Not everything is so negative. The first good news is that seismic hazard maps exist in most countries. They are well made, but of course, they must be constantly updated. The other good news is that, based on fundamental knowledge of physics and the propagation of seismic waves through the interior and across the surface of the Earth, we can predict how the ground and some buildings will behave during an earthquake, and that is already a major benefit.
This is possible because of basic science and seismological research on the nature of the subsurface, in a similar way that radiologists can illuminate the inside of the human body. Ironically, earthquakes help us because they serve as a source of waves illuminating the Earth’s interior. It is possible to predict infrastructure behavior during earthquakes due to the development of engineering, construction, computer science and numerical methods. Either way, those hazard maps serve as input for engineers, builders and insurance companies.
In the end, the most positive thing is that modern studies involving laboratory models and artificial intelligence are being carried out across the world, aimed in the direction that one day we will be able to predict earthquakes. Certainly not without major investment in science and technology, which will need to continue to develop. This might even take us to the point where we will have to place thousands or millions of microsensors on every fault in the Earth’s interior and then monitor the strain in real time.
In a way, we will have a “crystal ball” — an insight into the dynamics and future behavior of faults. In fact, we are already doing it today, but we have only scratched the surface of the Earth with the help of satellites. InSAR, LIDAR and GPS are just some of the networks and methods that give us an insight into where the Earth’s crust is most stressed from surface deformations.
The stress or tension build-up mechanism on a fault is still under investigation. It is most likely that the hot rocks of the Earth’s continental crust beneath approximately 9.3 miles (15 kilometers) of depth are ductile, and this rock mass “flows” at a higher speed than on the surface, but without earthquakes, and the upper part of the crust therefore bends and the stress along the fault surface increases. However, how this stress is distributed in space is not yet known.
Furthermore, laboratory experiments at high pressures and temperatures give us insight into how hard rocks are and how strain and stress are related. The chemical and physical structure of the soil is examined by drilling around the fault. Old tree trunks are explored, and excavations are made to detect historical earthquakes on rock samples.
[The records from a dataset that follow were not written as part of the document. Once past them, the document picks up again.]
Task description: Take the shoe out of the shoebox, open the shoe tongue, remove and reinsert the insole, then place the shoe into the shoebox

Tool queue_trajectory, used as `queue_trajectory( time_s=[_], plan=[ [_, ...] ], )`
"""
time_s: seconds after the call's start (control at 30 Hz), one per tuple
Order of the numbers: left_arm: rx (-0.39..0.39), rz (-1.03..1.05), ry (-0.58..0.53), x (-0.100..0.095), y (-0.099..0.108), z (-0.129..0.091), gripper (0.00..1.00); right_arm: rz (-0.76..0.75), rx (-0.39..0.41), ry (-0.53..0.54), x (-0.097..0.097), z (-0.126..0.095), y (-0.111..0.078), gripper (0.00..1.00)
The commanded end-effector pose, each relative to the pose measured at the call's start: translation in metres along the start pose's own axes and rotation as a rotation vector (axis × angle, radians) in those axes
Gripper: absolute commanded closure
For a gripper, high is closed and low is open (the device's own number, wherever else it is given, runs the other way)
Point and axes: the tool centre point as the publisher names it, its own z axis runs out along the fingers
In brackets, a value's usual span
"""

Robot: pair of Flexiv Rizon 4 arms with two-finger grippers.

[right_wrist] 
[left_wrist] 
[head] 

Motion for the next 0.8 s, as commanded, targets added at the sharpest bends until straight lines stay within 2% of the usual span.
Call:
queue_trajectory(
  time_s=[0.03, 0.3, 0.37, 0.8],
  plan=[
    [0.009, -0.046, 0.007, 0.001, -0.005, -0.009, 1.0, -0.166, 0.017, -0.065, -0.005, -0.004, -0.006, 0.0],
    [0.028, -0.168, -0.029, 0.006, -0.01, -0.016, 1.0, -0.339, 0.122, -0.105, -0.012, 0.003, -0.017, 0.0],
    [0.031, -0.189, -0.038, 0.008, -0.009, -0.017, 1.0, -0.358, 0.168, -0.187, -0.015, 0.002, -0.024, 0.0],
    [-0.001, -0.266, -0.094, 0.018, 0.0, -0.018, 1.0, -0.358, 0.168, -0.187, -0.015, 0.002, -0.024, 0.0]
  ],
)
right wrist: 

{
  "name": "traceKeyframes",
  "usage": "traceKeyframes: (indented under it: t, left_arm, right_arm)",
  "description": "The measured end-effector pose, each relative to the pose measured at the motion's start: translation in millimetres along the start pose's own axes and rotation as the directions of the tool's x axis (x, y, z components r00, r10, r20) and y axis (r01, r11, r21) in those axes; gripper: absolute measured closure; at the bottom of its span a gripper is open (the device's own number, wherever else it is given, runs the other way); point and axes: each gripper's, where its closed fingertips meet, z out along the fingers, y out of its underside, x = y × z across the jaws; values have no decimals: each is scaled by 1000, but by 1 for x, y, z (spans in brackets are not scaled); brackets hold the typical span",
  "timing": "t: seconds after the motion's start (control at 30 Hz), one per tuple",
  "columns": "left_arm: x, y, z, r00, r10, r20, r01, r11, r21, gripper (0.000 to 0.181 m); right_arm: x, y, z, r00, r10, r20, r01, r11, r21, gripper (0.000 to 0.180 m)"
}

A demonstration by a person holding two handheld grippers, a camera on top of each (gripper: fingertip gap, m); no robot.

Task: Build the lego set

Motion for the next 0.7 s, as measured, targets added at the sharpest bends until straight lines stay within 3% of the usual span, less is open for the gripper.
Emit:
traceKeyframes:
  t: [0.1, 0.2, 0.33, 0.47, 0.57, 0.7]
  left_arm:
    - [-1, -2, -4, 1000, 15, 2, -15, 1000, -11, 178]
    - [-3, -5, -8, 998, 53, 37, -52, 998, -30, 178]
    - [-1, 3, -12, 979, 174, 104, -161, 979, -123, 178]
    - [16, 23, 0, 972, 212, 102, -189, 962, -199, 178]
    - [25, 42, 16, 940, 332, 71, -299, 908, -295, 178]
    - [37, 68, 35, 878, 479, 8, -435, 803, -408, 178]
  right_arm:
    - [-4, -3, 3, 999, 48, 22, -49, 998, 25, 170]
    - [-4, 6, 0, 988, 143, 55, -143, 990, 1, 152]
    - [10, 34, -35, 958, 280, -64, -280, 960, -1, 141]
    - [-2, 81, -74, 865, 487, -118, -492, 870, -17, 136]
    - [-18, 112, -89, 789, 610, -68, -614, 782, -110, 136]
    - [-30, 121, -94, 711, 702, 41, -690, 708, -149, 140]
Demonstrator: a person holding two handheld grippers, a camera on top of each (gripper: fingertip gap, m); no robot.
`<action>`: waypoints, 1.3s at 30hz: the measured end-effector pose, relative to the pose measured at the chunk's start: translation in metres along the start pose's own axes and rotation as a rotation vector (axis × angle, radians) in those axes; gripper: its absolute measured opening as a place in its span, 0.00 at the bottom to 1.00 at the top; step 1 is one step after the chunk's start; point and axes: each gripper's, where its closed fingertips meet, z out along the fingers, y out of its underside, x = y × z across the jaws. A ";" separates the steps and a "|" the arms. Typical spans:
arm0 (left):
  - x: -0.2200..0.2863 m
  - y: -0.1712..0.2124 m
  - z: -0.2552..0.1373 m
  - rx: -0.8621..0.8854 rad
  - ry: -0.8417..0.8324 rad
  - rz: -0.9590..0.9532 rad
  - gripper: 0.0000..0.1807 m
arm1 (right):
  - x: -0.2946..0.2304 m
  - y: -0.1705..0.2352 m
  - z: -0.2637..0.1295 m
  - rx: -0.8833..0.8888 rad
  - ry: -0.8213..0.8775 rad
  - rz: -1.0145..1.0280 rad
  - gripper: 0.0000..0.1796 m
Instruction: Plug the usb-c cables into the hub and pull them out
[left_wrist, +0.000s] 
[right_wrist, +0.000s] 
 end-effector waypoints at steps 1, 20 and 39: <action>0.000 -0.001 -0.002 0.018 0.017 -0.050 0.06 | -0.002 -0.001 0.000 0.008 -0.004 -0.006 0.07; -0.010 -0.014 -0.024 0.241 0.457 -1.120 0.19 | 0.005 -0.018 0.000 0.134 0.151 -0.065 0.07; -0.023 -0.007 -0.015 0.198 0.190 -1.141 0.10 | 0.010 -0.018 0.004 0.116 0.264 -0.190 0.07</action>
Investments are made in studying the deeper interior of the Earth and the mechanism of earthquakes using seismic waves and tomography methods. Investments are also made in mathematical geophysics, as well as in machine learning and improved techniques for processing enormous amounts of digital data. Investments are also made in alarm systems based on the detection of P waves. Even a few seconds of warning before the arrival of S waves can be crucial to saving people and infrastructure. Likewise, investments are being made in modern construction resistant to earthquakes.
But the conclusion is that, unless you want to move to stable parts of the continents, somewhere in Siberia, to the northernmost, permanently frozen parts of Canada, or the remote regions of the Australian Outback seldom struck by earthquakes, we need to learn to live with earthquakes.